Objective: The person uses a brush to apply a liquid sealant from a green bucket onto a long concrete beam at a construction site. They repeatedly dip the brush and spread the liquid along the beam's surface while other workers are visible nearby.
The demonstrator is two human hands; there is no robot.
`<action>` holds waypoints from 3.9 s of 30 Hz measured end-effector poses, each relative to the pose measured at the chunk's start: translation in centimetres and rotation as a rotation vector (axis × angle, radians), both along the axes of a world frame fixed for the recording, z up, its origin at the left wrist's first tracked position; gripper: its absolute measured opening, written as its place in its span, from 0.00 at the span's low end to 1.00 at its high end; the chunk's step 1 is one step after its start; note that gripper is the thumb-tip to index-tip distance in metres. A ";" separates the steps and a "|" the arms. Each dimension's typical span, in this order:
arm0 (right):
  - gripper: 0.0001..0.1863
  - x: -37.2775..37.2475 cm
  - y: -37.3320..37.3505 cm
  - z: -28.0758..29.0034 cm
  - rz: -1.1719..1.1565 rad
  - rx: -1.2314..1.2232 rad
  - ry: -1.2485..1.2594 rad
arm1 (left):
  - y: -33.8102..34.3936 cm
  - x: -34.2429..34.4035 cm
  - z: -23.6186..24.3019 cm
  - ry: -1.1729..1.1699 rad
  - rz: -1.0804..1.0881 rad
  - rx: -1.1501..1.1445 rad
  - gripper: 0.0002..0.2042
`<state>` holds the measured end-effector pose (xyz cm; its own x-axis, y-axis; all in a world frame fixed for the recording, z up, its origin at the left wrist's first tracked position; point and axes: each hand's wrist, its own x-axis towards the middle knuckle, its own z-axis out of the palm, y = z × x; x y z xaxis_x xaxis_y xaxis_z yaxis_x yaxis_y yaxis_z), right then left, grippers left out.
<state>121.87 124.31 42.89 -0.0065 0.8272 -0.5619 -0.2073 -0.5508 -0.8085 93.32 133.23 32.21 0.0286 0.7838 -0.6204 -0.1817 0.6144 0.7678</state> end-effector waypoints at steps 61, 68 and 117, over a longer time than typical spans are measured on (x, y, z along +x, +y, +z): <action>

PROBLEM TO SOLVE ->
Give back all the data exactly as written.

SOLUTION FOR THIS PROBLEM ->
Objective: The person uses a brush to apply a liquid sealant from a green bucket onto a long concrete beam at a construction site. They repeatedly dip the brush and spread the liquid along the beam's surface while other workers are visible nearby.
The demonstrator is two human hands; there is no robot.
`<action>` holds waypoints from 3.9 s of 30 Hz measured end-effector poses, each relative to the pose measured at the chunk's start: translation in centimetres and rotation as a rotation vector (axis × angle, radians), both along the axes of a world frame fixed for the recording, z up, its origin at the left wrist's first tracked position; gripper: its absolute measured opening, written as its place in its span, from 0.00 at the span's low end to 1.00 at its high end; the chunk's step 1 is one step after its start; note that gripper is the thumb-tip to index-tip distance in metres. A ";" separates the steps and a "|" the arms. Each dimension's typical span, in this order:
arm0 (right):
  - gripper: 0.0001..0.1863
  - x: -37.2775..37.2475 cm
  - y: -37.3320..37.3505 cm
  - z: -28.0758..29.0034 cm
  - rz: -1.1719..1.1565 rad
  - rx: -1.2314..1.2232 rad
  - ry: -1.2485..1.2594 rad
arm1 (left):
  - y: -33.8102..34.3936 cm
  - x: -34.2429..34.4035 cm
  - z: -23.6186..24.3019 cm
  - ry: -1.1729..1.1699 rad
  - rz: -1.0804..1.0881 rad
  - rx: -1.1501..1.1445 rad
  - gripper: 0.0002..0.2042
`<state>` holds the measured end-effector pose (xyz cm; its own x-axis, y-axis; all in a world frame fixed for the recording, z up, its origin at the left wrist's first tracked position; point and axes: each hand's wrist, its own x-axis towards the middle knuckle, its own z-axis out of the palm, y = z × x; x y z xaxis_x xaxis_y xaxis_z yaxis_x yaxis_y yaxis_z), right then left, grippers left out.
<state>121.87 124.31 42.89 -0.0065 0.8272 -0.5619 -0.2073 -0.5508 -0.8085 93.32 133.23 32.21 0.0286 0.7838 -0.6204 -0.1817 0.6144 0.7678</state> end-effector waypoints at steps 61, 68 and 117, over a longer time than typical spans are measured on (x, y, z along +x, +y, +z): <action>

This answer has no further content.